→ **DESCRIPTION OF THE TASK**: Reproduce all the data verbatim.

→ **RECORDED INFORMATION**:
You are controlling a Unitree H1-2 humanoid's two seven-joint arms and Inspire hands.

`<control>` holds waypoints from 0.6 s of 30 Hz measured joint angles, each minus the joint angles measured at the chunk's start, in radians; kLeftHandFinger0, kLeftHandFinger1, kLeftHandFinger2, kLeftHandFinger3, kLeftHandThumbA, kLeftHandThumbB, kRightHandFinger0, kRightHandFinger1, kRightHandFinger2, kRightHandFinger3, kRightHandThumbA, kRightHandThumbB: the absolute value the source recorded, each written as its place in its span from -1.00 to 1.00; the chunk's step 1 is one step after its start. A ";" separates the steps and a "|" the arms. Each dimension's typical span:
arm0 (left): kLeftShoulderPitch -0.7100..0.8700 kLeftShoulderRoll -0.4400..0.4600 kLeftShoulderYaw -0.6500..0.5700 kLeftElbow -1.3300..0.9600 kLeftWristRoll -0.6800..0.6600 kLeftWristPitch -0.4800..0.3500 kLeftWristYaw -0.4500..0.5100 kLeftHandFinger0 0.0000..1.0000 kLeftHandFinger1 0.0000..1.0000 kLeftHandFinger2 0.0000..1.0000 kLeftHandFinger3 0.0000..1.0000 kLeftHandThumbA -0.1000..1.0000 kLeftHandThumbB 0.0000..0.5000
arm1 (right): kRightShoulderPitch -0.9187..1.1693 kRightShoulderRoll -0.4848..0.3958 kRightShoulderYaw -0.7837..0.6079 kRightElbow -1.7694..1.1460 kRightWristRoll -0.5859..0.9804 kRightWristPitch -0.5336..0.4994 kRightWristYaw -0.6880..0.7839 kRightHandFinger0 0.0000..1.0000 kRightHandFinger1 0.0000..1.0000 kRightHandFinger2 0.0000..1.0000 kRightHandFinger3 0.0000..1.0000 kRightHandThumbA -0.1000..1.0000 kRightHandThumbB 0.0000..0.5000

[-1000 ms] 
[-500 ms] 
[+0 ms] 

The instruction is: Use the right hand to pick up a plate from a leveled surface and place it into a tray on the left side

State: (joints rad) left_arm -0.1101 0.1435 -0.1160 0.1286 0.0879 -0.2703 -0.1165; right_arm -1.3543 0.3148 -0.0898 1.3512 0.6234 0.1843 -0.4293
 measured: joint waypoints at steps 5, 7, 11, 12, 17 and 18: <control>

→ **EXERCISE RESULT**:
You are controlling a Unitree H1-2 humanoid's two seven-joint arms and Inspire hands.

`<control>` holds waypoints from 0.6 s of 30 Hz measured joint angles, each minus the joint angles measured at the chunk's start, in radians; kLeftHandFinger0, kLeftHandFinger1, kLeftHandFinger2, kLeftHandFinger3, kLeftHandThumbA, kLeftHandThumbB, kRightHandFinger0, kRightHandFinger1, kRightHandFinger2, kRightHandFinger3, kRightHandThumbA, kRightHandThumbB: the absolute value the source recorded, each written as its place in its span from -1.00 to 1.00; the chunk's step 1 is one step after its start. A ";" separates the steps and a "|" the arms. Each dimension's typical span:
arm0 (left): kLeftShoulderPitch -0.7100..0.8700 kLeftShoulderRoll -0.4400..0.4600 kLeftShoulderYaw -0.6500..0.5700 kLeftElbow -1.3300..0.9600 kLeftWristRoll -0.6800..0.6600 kLeftWristPitch -0.4800..0.3500 kLeftWristYaw -0.4500..0.5100 kLeftHandFinger0 0.0000..1.0000 kLeftHandFinger1 0.0000..1.0000 kLeftHandFinger2 0.0000..1.0000 kLeftHandFinger3 0.0000..1.0000 kLeftHandThumbA -0.1000..1.0000 kLeftHandThumbB 0.0000..0.5000
arm1 (right): kRightShoulderPitch -0.9187..1.1693 kRightShoulderRoll -0.4848..0.3958 kRightShoulderYaw -0.7837..0.6079 kRightElbow -1.7694..1.1460 kRightWristRoll -0.5859..0.9804 kRightWristPitch -0.5336..0.4994 kRightWristYaw -0.6880..0.7839 kRightHandFinger0 0.0000..1.0000 kRightHandFinger1 0.0000..1.0000 kRightHandFinger2 0.0000..1.0000 kRightHandFinger3 0.0000..1.0000 kRightHandThumbA -0.1000..1.0000 kRightHandThumbB 0.0000..0.5000

[-1000 ms] 
[-500 ms] 
[+0 ms] 

The instruction is: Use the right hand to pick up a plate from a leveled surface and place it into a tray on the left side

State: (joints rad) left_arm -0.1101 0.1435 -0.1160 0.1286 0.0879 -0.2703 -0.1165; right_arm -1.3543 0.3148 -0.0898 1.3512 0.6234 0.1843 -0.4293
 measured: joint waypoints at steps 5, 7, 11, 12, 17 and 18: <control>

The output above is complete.